- [Action item]:
Each record must be returned exactly, apart from the pictures, which stay out.

Records excerpted from a collection
◆ ◆ ◆ ◆ ◆

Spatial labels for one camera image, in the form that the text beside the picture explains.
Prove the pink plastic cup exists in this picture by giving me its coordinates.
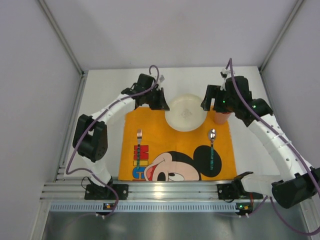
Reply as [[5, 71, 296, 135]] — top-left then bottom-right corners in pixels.
[[213, 111, 232, 125]]

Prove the perforated grey cable duct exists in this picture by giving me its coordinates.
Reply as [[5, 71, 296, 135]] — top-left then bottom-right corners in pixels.
[[49, 201, 251, 213]]

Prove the spoon with teal handle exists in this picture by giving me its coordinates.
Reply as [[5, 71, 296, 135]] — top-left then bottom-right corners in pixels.
[[208, 128, 217, 171]]

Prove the cream round plate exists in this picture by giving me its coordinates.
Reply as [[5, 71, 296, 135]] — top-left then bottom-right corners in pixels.
[[165, 93, 207, 132]]

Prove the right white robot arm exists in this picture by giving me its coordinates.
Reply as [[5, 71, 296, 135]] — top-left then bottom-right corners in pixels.
[[200, 76, 320, 209]]

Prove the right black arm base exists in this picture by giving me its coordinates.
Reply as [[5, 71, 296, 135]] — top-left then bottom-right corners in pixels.
[[216, 183, 251, 202]]

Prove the orange Mickey Mouse placemat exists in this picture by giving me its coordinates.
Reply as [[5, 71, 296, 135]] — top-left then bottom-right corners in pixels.
[[118, 107, 237, 182]]

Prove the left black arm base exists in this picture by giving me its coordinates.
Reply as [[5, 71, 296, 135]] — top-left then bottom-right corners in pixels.
[[84, 179, 129, 200]]

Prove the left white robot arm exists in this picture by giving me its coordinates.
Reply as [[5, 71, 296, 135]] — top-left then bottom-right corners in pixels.
[[65, 73, 170, 187]]

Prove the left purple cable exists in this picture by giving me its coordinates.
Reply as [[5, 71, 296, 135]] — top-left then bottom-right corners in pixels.
[[65, 65, 161, 216]]

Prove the aluminium mounting rail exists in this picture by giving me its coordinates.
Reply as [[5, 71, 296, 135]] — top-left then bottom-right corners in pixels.
[[39, 176, 313, 201]]

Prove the fork with teal handle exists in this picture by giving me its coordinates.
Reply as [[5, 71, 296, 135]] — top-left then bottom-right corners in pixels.
[[136, 129, 143, 170]]

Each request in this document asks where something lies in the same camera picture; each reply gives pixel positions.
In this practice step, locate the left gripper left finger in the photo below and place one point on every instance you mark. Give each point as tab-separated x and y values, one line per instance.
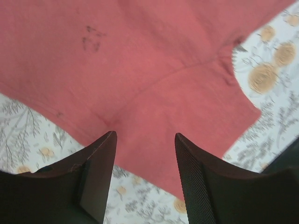
73	190

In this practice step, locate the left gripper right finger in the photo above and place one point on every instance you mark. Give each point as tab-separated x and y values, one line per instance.
217	192

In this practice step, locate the dusty pink t shirt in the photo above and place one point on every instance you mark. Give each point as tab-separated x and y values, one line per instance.
147	69

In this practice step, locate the floral patterned table mat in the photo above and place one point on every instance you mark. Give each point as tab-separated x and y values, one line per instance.
266	66

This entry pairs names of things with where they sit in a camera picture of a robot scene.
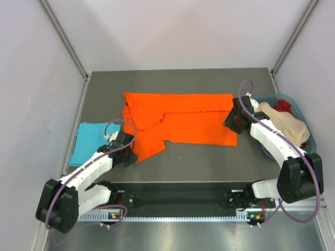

◆ ◆ ◆ ◆ ◆

- [Written solution]:
Spatial labels for one camera image, in the form that the text beside the picture explains.
Prove the pink plastic cup exists in this picture by giving me its coordinates.
Reply as [[5, 71, 296, 135]] — top-left then bottom-right corners in pixels.
[[213, 111, 232, 125]]

Prove the perforated grey cable duct exists in this picture by giving me its coordinates.
Reply as [[5, 71, 296, 135]] — top-left then bottom-right corners in pixels.
[[49, 201, 251, 213]]

Prove the spoon with teal handle exists in this picture by giving me its coordinates.
Reply as [[5, 71, 296, 135]] — top-left then bottom-right corners in pixels.
[[208, 128, 217, 171]]

Prove the cream round plate exists in this picture by giving me its coordinates.
Reply as [[5, 71, 296, 135]] — top-left then bottom-right corners in pixels.
[[165, 93, 207, 132]]

Prove the right white robot arm exists in this picture by giving me its coordinates.
Reply as [[5, 71, 296, 135]] — top-left then bottom-right corners in pixels.
[[200, 76, 320, 209]]

Prove the right black arm base exists in this picture by giving me its coordinates.
Reply as [[5, 71, 296, 135]] — top-left then bottom-right corners in pixels.
[[216, 183, 251, 202]]

Prove the orange Mickey Mouse placemat exists in this picture by giving me its coordinates.
Reply as [[5, 71, 296, 135]] — top-left then bottom-right corners in pixels.
[[118, 107, 237, 182]]

Prove the left black arm base exists in this picture by giving me its coordinates.
Reply as [[5, 71, 296, 135]] — top-left then bottom-right corners in pixels.
[[84, 179, 129, 200]]

Prove the left white robot arm exists in this picture by giving me its coordinates.
Reply as [[5, 71, 296, 135]] — top-left then bottom-right corners in pixels.
[[65, 73, 170, 187]]

Prove the left purple cable exists in this picture by giving me its coordinates.
Reply as [[5, 71, 296, 135]] — top-left then bottom-right corners in pixels.
[[65, 65, 161, 216]]

Prove the aluminium mounting rail exists in this picture by giving me its coordinates.
Reply as [[5, 71, 296, 135]] — top-left then bottom-right corners in pixels.
[[39, 176, 313, 201]]

Prove the fork with teal handle exists in this picture by giving me its coordinates.
Reply as [[5, 71, 296, 135]] — top-left then bottom-right corners in pixels.
[[136, 129, 143, 170]]

Each request in this document asks where something lies in the same camera picture; each reply gives pixel positions.
In this practice step, locate the left gripper left finger in the photo below and place one point on every instance you mark. Give each point as tab-separated x and y values, one line per instance.
73	190

In this practice step, locate the left gripper right finger in the photo above and place one point on every instance you mark. Give each point as tab-separated x and y values, one line per instance.
217	192

In this practice step, locate the dusty pink t shirt in the photo above and place one point on every instance you mark. Give each point as tab-separated x and y values, one line per instance.
147	69

In this practice step, locate the floral patterned table mat in the photo above and place one point on every instance you mark. Give each point as tab-separated x and y values, one line per instance.
266	66

This entry pairs names of things with where they sit in a camera picture of a robot scene.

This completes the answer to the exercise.